Caroline du Sud, 1803. Fille d’une riche famille de Charleston, Sarah Grimké sait dès le plus jeune âge qu’elle veut faire de grandes choses dans sa vie. Lorsque pour ses onze ans sa mère lui offre la petite Handful comme esclave personnelle, Sarah se dresse contre les horribles pratiques de telles servilité et inégalité, convictions qu’elle va nourrir tout au long de sa vie.
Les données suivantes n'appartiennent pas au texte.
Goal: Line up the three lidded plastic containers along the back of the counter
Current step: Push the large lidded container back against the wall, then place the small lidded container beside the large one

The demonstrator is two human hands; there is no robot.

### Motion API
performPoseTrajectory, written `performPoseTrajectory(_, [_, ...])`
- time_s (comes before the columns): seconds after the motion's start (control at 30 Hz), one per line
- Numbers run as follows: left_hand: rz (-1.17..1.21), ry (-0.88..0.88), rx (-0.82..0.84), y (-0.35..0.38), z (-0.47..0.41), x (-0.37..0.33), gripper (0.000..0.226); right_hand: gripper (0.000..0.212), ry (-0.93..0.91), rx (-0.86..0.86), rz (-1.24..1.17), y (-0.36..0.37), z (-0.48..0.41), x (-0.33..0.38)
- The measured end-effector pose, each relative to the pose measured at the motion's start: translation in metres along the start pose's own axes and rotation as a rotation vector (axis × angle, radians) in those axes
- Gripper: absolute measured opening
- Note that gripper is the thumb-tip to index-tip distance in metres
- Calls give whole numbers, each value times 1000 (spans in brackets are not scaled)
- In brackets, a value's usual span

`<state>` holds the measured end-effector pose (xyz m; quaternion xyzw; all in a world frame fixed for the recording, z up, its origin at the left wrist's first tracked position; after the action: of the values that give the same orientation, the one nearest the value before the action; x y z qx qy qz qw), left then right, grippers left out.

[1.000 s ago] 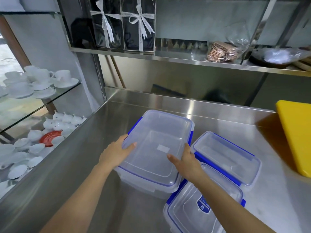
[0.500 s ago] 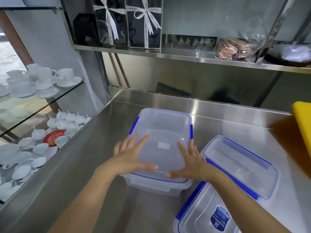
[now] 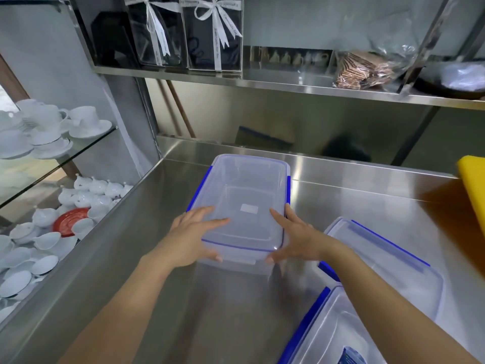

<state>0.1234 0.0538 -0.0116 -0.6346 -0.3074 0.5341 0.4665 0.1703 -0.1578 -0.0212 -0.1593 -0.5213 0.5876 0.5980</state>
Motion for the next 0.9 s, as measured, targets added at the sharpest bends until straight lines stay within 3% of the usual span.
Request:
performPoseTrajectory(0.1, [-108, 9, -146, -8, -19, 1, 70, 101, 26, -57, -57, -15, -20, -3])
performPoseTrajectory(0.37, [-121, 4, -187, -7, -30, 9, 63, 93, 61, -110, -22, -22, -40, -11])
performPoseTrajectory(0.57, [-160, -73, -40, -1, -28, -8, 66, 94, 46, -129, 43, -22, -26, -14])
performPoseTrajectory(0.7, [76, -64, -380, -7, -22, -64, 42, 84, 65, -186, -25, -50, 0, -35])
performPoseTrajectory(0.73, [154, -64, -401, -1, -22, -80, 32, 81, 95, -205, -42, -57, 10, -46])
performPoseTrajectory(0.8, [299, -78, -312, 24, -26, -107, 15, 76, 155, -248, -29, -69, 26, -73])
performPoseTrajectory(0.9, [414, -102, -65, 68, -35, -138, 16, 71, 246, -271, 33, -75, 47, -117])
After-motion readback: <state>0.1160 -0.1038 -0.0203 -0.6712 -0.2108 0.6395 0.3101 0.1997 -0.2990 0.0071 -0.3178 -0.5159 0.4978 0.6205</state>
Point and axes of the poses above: each hand's wrist, its own z-axis away from the middle knuckle, its own y-axis out of the palm, x = y × z, the point moved 7 cm from there along -z, towards the middle knuckle, and after that the axes turned 9 degrees about y, right-handed, at the moved point
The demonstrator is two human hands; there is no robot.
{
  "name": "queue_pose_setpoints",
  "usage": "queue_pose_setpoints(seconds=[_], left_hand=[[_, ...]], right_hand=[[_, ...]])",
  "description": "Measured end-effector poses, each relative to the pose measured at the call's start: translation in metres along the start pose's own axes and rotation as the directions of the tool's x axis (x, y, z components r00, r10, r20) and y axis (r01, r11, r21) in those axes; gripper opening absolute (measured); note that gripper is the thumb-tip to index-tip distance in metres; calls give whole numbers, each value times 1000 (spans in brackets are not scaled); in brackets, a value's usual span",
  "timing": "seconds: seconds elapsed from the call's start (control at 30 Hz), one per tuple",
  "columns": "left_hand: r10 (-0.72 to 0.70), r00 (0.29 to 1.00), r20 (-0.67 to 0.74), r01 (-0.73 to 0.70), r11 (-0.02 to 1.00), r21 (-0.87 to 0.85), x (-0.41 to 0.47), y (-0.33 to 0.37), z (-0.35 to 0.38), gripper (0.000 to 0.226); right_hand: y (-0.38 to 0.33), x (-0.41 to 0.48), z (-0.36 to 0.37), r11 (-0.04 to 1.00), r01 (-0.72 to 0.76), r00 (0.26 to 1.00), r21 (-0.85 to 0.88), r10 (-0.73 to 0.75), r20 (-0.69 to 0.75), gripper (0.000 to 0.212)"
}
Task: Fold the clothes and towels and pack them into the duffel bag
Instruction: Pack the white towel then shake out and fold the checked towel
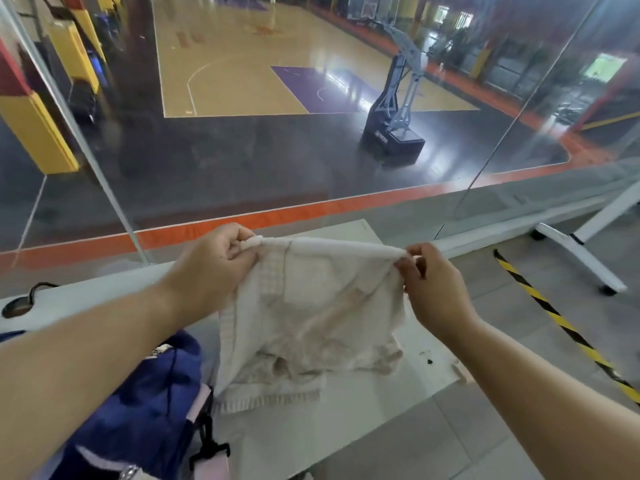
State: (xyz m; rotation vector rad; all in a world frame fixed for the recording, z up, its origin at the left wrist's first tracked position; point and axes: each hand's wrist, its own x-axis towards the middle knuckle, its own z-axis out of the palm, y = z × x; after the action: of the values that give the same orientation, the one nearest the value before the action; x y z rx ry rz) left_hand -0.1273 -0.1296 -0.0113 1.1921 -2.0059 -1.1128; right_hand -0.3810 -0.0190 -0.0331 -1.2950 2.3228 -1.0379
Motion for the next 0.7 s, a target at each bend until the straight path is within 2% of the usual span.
queue_pose_setpoints(seconds=[0.1,0.2,0.3,0.4,0.47,0.53,0.6,0.7], left_hand=[[0,999,-39,1,999,35,-8,19,4,10],[-8,996,-93,17,995,94,-9,19,6,15],[-44,978,-204,81,981,178,-4,4,2,18],[-66,958,-279,135,962,239,1,-12,-1,35],[-56,974,-217,129,932,338,0,-20,4,42],[-18,993,-119,70,891,449,-5,-26,18,34],[23,1000,17,-28,881,472,-11,-33,37,22],[-53,960,274,-83,883,461,-25,-41,75,11]], right_hand=[[3,-7,-22,1000,-11,999,5,11,-36,7],[6,-11,-27,998,-55,998,5,55,-8,8],[11,-19,-18,985,-171,975,21,166,144,35],[23,-30,-4,970,-230,924,-83,244,295,48],[30,-38,2,950,-239,876,-202,301,377,47],[36,-45,7,907,-236,824,-349,377,423,47],[44,-49,13,874,-239,818,-424,416,397,49],[56,-48,26,866,-252,824,-432,426,374,50]])
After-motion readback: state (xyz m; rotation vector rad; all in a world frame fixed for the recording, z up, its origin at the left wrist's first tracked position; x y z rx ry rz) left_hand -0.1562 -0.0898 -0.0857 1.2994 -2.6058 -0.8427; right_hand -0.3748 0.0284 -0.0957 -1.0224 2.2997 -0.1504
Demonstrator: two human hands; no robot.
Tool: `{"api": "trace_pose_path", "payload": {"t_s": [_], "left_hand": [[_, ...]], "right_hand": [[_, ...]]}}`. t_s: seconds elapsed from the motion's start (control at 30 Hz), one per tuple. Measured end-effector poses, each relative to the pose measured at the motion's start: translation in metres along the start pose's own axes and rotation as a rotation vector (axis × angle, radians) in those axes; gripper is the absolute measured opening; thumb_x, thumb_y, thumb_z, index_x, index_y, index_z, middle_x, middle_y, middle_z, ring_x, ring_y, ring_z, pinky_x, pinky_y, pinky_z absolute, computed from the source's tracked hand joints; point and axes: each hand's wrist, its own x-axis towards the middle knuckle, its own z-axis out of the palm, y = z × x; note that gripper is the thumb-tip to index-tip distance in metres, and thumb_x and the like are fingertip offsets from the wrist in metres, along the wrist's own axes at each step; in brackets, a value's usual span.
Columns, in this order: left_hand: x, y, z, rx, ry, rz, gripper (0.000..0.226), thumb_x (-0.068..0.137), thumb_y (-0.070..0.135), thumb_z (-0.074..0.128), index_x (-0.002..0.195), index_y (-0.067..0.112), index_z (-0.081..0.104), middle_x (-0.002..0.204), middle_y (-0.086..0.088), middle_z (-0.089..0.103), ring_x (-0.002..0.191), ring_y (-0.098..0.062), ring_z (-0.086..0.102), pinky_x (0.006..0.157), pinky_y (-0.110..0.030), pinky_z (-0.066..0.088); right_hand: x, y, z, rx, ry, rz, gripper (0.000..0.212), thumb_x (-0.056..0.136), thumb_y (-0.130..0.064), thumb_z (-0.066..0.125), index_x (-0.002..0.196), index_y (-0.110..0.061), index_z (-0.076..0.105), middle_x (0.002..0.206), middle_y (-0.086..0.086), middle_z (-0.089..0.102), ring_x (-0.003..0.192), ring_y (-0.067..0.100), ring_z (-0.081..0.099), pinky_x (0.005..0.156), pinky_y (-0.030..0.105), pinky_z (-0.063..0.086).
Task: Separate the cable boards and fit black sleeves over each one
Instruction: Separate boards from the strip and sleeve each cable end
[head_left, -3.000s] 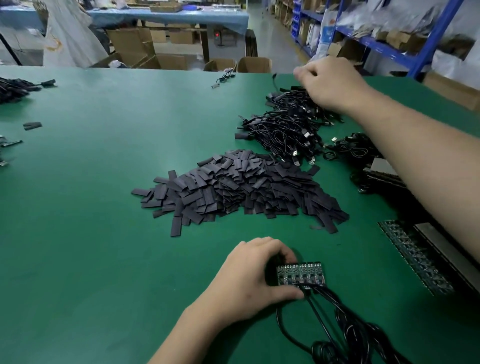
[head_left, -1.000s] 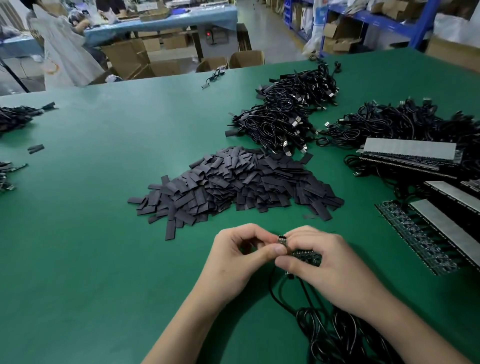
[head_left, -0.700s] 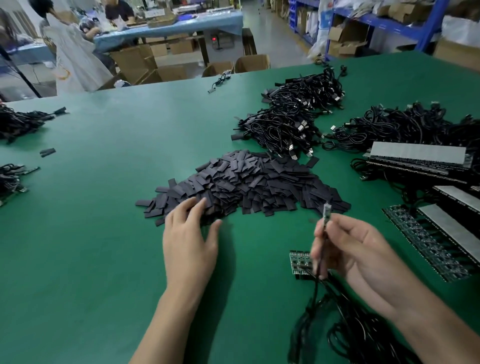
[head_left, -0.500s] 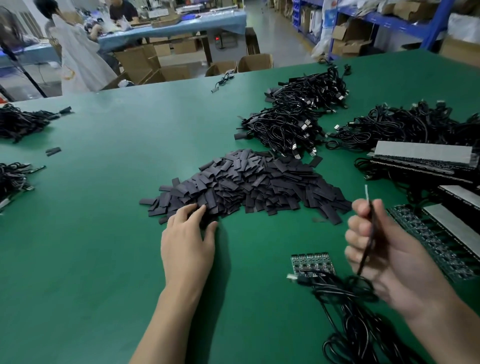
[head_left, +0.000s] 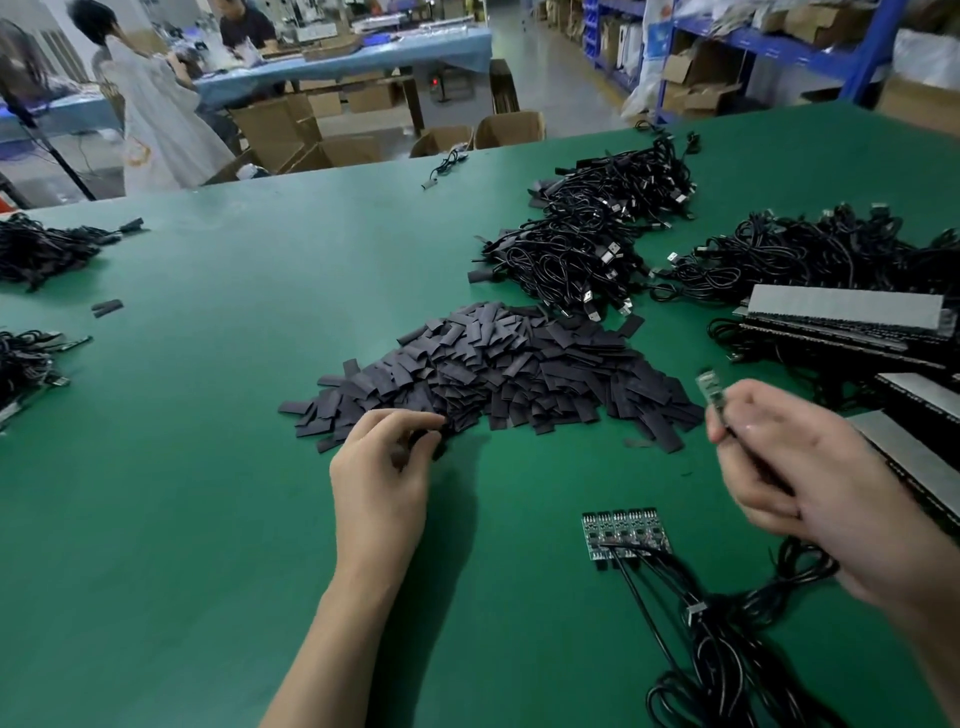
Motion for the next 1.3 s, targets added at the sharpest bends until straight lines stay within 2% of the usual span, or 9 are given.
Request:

Mais les limites imposées aux femmes écrasent ses ambitions. Une belle amitié nait entre les deux fillettes, Sarah et Handful, qui aspirent toutes deux à s’échapper de l’enceinte étouffante de la maison Grimké. À travers les années, à travers de nombreux obstacles, elles deviennent des jeunes femmes avides de liberté et d’indépendance, qui se battent pour affirmer leur droit de vivre et se faire une place dans le monde. Une superbe ode à l’espoir et à l’audace, les destins entrecroisés de deux personnages inoubliables !

L’avis de Marivalou :

Un récit sur l’esclavage aux Etats-Unis, vu de deux points de vue : tantôt celui de Sarah, jeune blanche issue d’une bonne famille, tantôt celui de Handful, son esclave.

Ce livre traite d’un sujet maintes fois abordé, mais d’une manière différente, puisqu’on suit la vie de nos deux héroïnes, de l’enfance jusqu’à l’âge mur. On suit Sarah et ses positions anti-esclavagistes, sa lutte pour l’abolition de l’esclavage, mais aussi sa lutte pour l’émancipation des femmes, ainsi que le destin de Handful, sa triste vie et les atrocités commises alors envers les esclaves, et plus généralement envers les noirs.

Il s’agit d’un récit touchant, qui nous plonge dans la réalité de l’époque, dans les mentalités d’alors, le racisme, le colonialisme. Parfois très dur, on ne peut rester indifférent à l’histoire de Sarah et d’Handful et à leur lutte contre l’esclavage.

A noter que Sarah, ainsi que sa sœur, Angelina, ont réellement existé et que l’auteur, tout en reprenant nombre d’évènements de leur vraie vie, a romancé l’histoire de Sarah ainsi que sa relation avec Handful.

Ma notation :

J’ai adoré. Ni plus ni moins. A mettre dans toutes les mains, surtout dans celles qui aiment lire ce que j’appelle des « tranches de vie ».